_Work instructions_:
Once you have counted the lines below that contain "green", give that number and nothing else.

(Collected data)
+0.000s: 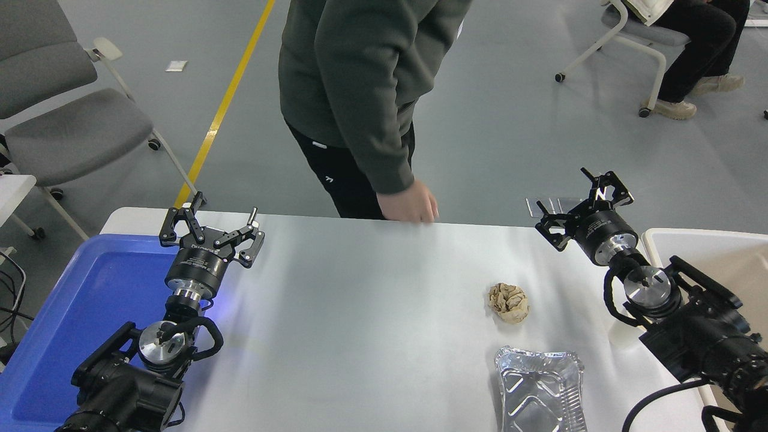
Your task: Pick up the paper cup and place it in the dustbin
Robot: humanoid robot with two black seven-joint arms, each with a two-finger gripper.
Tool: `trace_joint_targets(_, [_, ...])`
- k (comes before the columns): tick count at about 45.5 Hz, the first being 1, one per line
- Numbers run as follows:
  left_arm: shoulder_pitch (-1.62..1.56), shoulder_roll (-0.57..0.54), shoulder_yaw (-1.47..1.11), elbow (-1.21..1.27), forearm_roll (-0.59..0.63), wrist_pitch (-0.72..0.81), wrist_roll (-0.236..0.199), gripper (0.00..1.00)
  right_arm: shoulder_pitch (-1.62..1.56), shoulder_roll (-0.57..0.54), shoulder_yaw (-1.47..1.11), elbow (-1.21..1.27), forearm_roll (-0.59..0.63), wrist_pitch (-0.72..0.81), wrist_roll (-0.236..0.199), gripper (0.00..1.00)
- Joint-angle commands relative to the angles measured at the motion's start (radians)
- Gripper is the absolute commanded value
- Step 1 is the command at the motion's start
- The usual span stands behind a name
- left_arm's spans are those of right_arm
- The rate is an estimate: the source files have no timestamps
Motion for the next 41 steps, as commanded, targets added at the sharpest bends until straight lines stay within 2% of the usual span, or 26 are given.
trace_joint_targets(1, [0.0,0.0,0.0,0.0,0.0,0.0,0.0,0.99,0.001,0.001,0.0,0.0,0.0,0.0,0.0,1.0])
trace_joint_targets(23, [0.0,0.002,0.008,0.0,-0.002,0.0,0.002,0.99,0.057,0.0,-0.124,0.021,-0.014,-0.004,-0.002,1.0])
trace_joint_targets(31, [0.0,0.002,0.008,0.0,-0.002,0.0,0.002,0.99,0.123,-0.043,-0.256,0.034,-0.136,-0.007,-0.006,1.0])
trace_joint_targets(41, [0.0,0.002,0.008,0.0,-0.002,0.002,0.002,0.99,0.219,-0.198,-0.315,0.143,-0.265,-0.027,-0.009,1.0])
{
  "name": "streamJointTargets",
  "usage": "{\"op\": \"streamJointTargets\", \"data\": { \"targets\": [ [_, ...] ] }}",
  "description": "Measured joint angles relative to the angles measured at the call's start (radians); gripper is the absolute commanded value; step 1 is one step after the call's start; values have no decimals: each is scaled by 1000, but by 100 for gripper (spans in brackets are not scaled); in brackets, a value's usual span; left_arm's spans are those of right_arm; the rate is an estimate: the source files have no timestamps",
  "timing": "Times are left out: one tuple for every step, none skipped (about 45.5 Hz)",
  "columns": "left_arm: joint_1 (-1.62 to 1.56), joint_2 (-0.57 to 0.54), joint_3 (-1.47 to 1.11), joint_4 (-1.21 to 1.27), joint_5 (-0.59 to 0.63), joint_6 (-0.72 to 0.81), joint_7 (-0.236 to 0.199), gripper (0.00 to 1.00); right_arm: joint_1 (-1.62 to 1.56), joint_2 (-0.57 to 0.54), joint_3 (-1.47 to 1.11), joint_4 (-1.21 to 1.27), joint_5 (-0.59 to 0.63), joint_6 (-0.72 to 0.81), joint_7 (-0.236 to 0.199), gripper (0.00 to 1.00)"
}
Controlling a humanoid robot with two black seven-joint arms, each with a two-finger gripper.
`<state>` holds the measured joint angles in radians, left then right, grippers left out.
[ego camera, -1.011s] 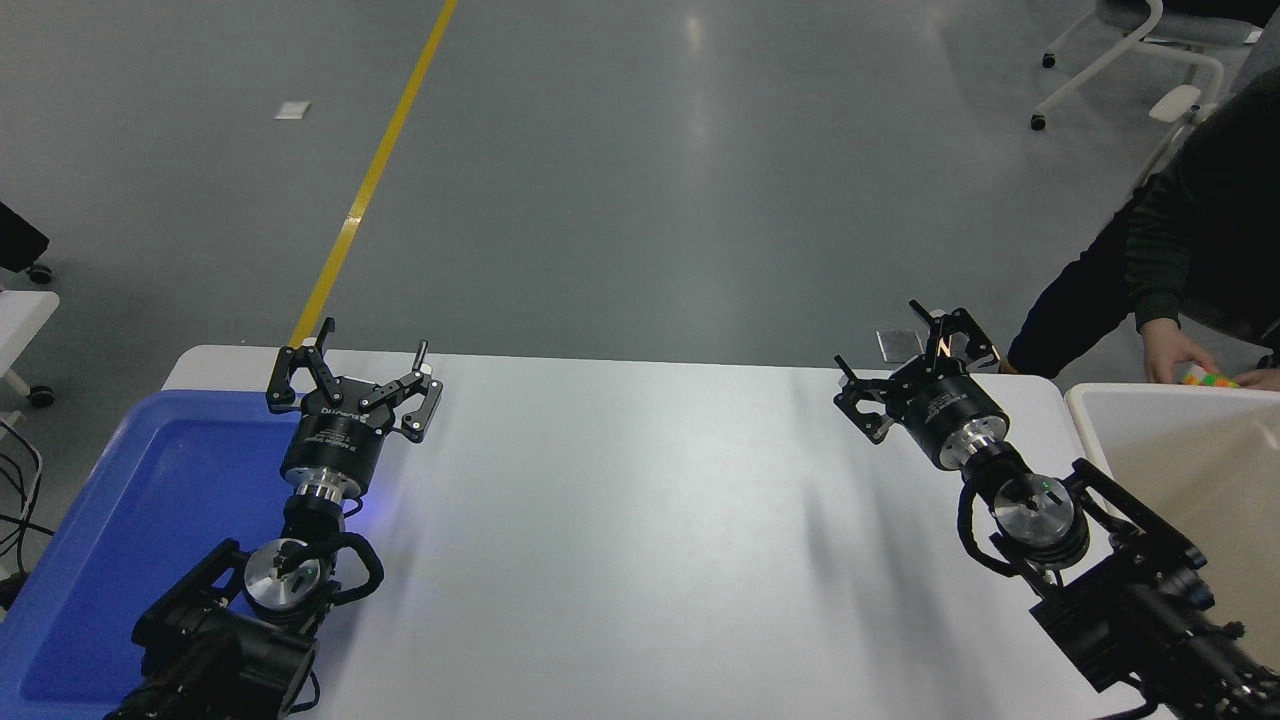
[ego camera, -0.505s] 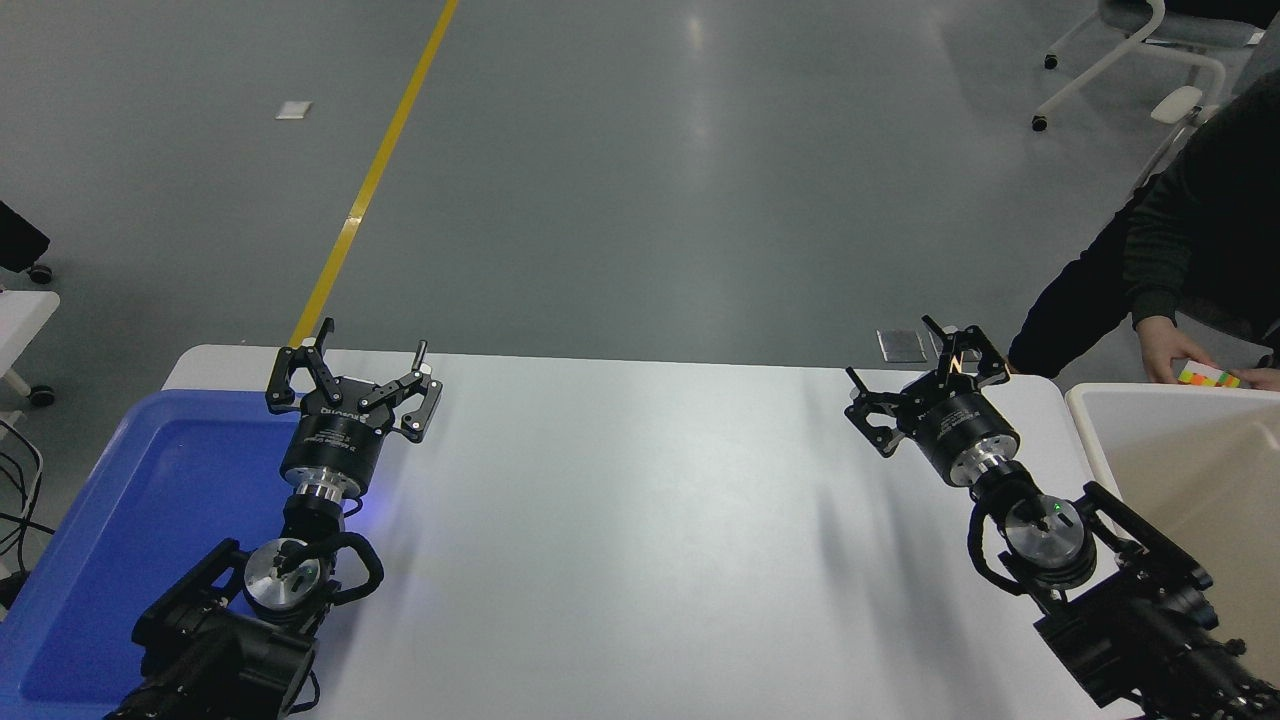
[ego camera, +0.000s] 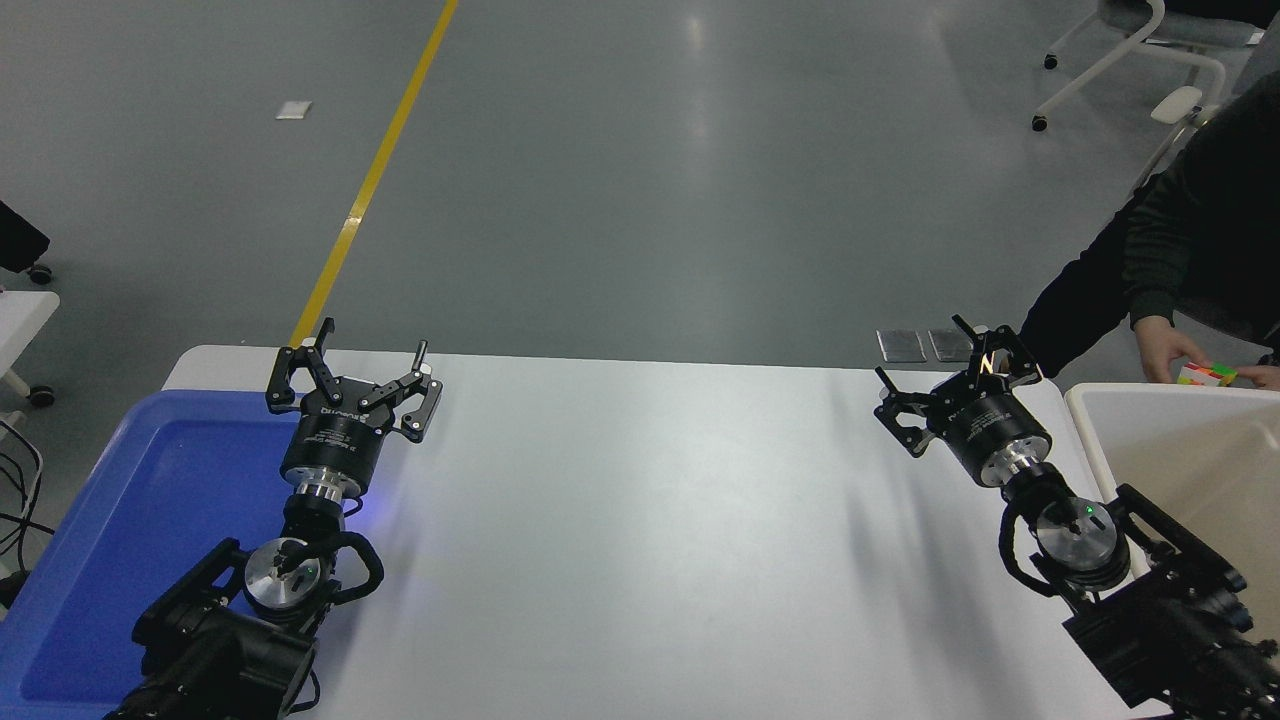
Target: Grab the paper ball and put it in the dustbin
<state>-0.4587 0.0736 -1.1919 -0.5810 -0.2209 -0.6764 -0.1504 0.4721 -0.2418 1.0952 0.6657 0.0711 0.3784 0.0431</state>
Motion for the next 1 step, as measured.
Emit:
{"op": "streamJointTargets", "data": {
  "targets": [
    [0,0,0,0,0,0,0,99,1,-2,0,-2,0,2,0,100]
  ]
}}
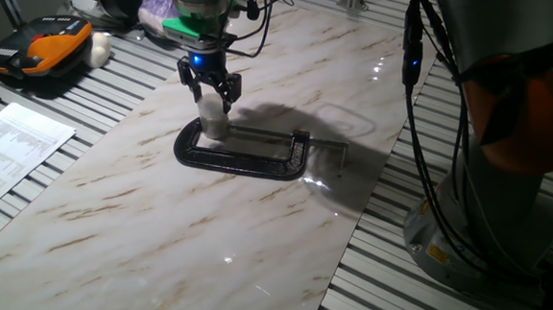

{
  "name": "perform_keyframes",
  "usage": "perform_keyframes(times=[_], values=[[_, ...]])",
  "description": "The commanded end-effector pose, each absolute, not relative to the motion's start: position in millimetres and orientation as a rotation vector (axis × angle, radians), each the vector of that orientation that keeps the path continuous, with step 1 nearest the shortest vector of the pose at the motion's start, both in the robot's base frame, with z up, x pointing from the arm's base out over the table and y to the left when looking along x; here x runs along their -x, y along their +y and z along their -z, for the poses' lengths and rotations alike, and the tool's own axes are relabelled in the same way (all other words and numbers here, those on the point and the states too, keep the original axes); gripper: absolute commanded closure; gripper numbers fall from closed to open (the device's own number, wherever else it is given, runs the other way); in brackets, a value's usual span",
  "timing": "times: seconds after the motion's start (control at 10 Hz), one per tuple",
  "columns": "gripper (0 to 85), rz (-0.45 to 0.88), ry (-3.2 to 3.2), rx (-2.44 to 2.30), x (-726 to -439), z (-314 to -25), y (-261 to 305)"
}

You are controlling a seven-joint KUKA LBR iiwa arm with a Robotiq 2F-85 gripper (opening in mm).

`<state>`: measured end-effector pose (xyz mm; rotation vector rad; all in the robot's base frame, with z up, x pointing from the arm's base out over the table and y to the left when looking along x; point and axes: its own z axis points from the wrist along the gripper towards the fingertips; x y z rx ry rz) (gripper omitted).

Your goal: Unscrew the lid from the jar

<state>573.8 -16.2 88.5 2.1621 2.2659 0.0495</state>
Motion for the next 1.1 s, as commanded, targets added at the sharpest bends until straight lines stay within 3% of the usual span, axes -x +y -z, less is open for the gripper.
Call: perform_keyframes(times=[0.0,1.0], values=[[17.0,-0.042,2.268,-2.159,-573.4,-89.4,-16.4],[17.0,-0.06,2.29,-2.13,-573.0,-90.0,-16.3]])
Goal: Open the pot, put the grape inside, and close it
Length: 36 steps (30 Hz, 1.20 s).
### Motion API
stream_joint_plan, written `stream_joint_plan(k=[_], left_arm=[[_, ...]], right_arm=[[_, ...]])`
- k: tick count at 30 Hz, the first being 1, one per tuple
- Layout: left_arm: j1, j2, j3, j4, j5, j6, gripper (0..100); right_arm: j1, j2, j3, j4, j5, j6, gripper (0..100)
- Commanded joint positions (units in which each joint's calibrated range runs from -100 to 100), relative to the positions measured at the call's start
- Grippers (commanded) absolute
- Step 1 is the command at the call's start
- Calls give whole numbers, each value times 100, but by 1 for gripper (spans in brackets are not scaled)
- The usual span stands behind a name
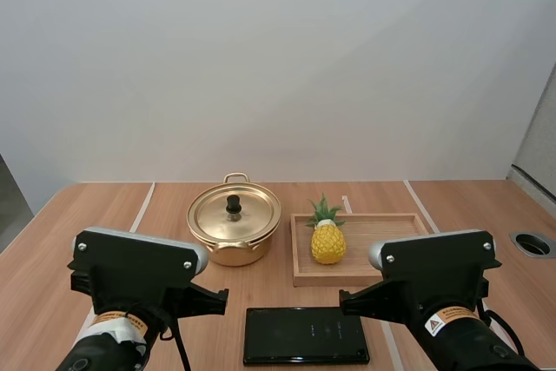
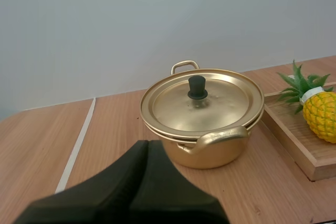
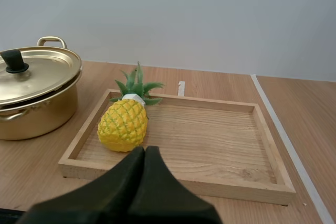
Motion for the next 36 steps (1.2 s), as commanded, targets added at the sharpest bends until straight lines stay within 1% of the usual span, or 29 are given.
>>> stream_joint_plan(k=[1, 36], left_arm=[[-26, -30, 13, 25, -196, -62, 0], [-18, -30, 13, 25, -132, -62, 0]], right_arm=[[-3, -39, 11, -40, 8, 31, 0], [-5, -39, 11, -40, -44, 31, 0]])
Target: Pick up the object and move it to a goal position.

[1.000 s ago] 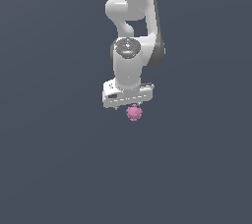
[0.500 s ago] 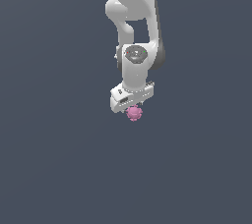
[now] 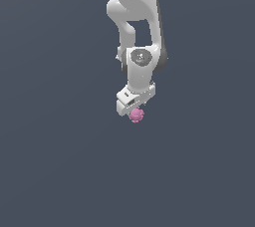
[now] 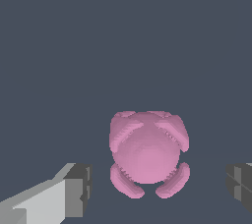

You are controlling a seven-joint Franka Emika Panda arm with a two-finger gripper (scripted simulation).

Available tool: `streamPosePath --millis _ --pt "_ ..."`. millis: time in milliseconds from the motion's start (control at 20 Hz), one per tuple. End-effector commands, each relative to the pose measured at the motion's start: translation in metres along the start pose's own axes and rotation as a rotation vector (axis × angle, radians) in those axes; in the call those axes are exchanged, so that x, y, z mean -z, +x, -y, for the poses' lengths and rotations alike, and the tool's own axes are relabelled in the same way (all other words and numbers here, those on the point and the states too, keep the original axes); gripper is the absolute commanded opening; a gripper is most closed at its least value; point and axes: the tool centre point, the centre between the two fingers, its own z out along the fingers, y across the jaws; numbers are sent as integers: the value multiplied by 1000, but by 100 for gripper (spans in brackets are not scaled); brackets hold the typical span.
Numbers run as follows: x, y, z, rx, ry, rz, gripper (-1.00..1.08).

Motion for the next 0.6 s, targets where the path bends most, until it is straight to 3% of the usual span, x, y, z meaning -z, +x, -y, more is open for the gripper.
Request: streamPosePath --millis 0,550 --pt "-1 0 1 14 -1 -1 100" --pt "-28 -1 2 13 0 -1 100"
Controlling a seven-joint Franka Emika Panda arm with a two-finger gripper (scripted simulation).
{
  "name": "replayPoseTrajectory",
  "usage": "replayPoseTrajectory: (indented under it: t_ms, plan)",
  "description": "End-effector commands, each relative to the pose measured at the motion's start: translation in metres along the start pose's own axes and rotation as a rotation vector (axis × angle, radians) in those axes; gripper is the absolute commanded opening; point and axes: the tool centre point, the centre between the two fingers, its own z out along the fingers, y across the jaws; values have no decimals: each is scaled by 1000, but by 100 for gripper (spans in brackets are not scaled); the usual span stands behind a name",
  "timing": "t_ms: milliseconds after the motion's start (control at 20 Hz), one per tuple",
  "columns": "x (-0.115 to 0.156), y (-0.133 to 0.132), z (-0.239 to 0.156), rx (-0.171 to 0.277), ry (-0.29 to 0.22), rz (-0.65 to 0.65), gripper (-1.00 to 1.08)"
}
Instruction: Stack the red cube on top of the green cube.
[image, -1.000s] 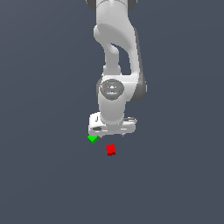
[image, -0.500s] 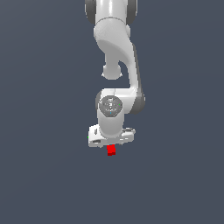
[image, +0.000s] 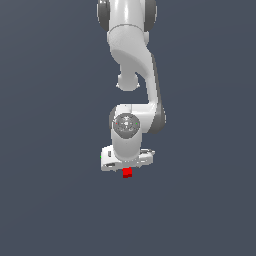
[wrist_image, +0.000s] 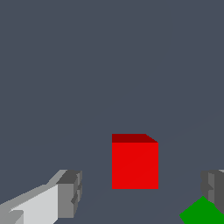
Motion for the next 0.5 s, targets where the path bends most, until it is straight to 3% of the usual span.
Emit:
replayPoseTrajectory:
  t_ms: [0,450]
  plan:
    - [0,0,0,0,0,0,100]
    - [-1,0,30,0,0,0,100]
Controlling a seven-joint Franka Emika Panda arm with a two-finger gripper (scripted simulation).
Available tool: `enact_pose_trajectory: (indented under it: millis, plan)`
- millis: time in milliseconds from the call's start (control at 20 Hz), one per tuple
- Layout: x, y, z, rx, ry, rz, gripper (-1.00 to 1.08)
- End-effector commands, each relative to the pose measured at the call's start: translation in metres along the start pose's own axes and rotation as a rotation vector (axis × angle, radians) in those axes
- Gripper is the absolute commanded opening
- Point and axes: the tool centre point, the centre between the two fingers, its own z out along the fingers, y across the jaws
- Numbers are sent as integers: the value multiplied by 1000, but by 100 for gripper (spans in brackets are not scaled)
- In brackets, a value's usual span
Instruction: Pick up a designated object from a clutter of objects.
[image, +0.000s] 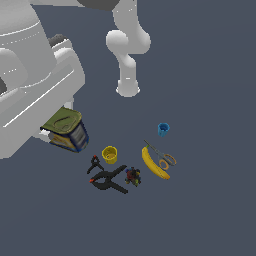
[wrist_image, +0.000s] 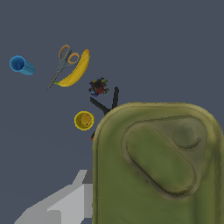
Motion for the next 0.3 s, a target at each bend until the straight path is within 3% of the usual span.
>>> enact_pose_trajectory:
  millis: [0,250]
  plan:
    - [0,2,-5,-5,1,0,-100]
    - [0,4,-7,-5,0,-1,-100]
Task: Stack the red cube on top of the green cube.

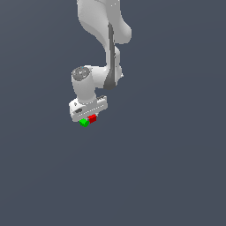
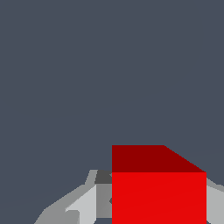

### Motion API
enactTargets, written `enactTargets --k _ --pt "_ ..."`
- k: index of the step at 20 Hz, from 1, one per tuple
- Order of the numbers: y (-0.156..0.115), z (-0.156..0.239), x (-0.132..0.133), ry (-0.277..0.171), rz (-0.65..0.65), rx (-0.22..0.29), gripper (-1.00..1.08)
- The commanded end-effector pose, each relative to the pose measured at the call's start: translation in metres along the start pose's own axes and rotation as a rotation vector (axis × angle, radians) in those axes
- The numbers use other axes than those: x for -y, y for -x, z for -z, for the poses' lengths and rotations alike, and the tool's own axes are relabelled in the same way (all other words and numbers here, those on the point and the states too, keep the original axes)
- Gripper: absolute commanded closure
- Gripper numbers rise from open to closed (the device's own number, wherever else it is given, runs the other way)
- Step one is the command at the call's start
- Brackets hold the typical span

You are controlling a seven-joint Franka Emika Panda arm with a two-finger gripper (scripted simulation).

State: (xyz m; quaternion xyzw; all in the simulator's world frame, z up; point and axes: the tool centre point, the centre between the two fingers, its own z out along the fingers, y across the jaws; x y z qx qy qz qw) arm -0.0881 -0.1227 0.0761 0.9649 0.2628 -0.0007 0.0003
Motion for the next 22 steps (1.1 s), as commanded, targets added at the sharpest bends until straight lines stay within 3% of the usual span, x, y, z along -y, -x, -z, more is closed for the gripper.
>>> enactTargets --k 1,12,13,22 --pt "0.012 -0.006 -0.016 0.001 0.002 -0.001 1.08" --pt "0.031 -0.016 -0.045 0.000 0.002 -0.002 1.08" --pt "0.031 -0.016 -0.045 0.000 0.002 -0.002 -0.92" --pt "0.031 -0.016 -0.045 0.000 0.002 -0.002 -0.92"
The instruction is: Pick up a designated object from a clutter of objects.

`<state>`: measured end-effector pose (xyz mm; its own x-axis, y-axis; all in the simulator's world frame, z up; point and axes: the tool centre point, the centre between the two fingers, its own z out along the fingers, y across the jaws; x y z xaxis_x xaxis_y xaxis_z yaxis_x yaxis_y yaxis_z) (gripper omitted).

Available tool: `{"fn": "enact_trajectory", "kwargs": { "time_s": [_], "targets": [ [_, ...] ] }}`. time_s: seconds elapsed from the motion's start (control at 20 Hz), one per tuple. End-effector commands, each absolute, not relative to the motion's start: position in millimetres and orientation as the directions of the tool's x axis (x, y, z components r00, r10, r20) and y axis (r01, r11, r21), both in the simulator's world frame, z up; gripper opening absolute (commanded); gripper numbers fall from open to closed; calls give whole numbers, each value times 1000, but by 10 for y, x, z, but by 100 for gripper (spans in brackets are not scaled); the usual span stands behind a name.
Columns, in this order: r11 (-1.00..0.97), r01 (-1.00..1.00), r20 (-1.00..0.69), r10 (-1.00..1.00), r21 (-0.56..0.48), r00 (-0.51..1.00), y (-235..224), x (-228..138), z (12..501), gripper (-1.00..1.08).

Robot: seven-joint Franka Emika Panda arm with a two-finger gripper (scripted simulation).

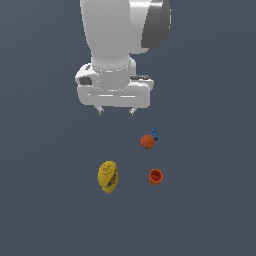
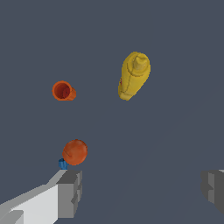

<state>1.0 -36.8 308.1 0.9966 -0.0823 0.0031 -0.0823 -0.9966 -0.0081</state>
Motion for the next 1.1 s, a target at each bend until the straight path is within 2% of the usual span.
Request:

_Written answer_:
2